Diesem angehört zu haben hat sich im Wahlkampf für Pier Luigi Bersani nun noch einmal gerächt. Im Abgeordnetenhaus brachte er es mit seinem Bündnis nur auf 29,55 Prozent der Stimmen. Zwar hat Bersani damit - dank einer Wahlprämie für die stärkste Partei - dort eine sichere Mehrheit von 340 Sitzen. Aber die Sitzverteilung in der zweiten Parlamentskammer, dem Senat, ist nun das große Problem.

Auch hier erreichte die Koalition mit 31,6 eine prozentuale Mehrheit. Da das Wahlrecht die Senatssitze aber über regionale Mehrheiten verteilt, reichte das nur für 122 Senatssitze - gerade neun mehr, als sie Berlusconi hat. Das ist keine absolute, sondern nur eine knappe relative Mehrheit, die zum Regieren nicht reicht. Selbst wenn Bersani sich auf die 18 Sitze von Mario Monti stützen wollte - gegen Berlusconi und Grillo kommt er hier nicht an. "Pier Luigi Bersani kann deshalb nicht Italiens neuer Regierungschef werden. Und eigentlich müsste er, der die Wahlen so haushoch verloren hat, nun sofort auch als Sekretär der PD zurücktreten", erklärte der römische Politologe Giuseppe Ragusa. Die italienische Verfassung will, dass Staatspräsident Giorgio Napolitano in den nächsten Tagen die Beratungen mit den jetzt ins Parlament gewählten Parteien beginnt. Bis spätestens Mitte April muss Napolitano einen Regierungsauftrag erteilen. Es zeichnet sich daher jetzt die wirklich heiße Phase der Wahlen ab: Die drei stärksten Lager, die rechte Koalition um Berlusconis Volk der Freiheit, Grillos "Fünf-Sterne-Bewegung" und das Mitte-links-Bündnis Bersanis müssen sich auf einen Kandidaten einigen.

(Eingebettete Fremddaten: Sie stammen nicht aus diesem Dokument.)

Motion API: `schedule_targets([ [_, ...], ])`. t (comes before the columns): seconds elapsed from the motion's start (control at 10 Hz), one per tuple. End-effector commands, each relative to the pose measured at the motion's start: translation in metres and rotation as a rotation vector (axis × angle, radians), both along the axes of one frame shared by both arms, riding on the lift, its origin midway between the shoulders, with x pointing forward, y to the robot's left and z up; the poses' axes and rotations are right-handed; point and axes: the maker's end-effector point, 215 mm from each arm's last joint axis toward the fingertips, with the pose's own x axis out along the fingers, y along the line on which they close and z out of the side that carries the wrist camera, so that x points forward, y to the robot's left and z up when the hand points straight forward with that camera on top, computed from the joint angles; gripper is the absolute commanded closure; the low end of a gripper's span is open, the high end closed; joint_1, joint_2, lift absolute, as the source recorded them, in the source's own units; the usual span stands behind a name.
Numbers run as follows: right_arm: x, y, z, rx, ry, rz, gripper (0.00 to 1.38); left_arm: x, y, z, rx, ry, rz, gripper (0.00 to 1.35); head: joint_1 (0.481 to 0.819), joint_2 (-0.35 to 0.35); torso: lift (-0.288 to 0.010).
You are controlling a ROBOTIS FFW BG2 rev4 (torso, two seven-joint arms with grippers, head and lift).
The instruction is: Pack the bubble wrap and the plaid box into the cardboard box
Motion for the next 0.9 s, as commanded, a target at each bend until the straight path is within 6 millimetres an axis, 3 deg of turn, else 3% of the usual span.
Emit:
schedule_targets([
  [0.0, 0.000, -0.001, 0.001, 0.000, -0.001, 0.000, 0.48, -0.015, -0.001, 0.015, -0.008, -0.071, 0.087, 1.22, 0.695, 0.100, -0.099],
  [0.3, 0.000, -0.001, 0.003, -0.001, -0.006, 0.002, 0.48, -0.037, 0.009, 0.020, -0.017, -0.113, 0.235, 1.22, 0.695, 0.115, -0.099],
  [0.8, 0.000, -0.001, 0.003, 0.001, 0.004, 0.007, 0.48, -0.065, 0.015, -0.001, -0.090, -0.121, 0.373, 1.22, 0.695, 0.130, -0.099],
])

Das kann nach der politischen Tradition nicht Bersani selbst sein, der ja Wahlkampfgegner von Berlusconi und Grillo war und sich jetzt nicht auf ihre Unterstützung verlassen kann. Niemand weiß daher heute, wer Italien bald regieren soll.

Ratlosigkeit bestimmt die Reaktionen in Europa: "Es ist schwer zu interpretieren, was in Italien ausgedrückt worden ist", sagte EU-Parlamentspräsident Martin Schulz. "Eine Sache kann man allerdings feststellen: Es gibt eine große Skepsis gegenüber dieser einseitigen Kürzungspolitik. Und sie wird als eine Weisung aus Brüssel an Italien verstanden, das ist auch eine Absage an eine einseitige Kürzungspolitik der EU."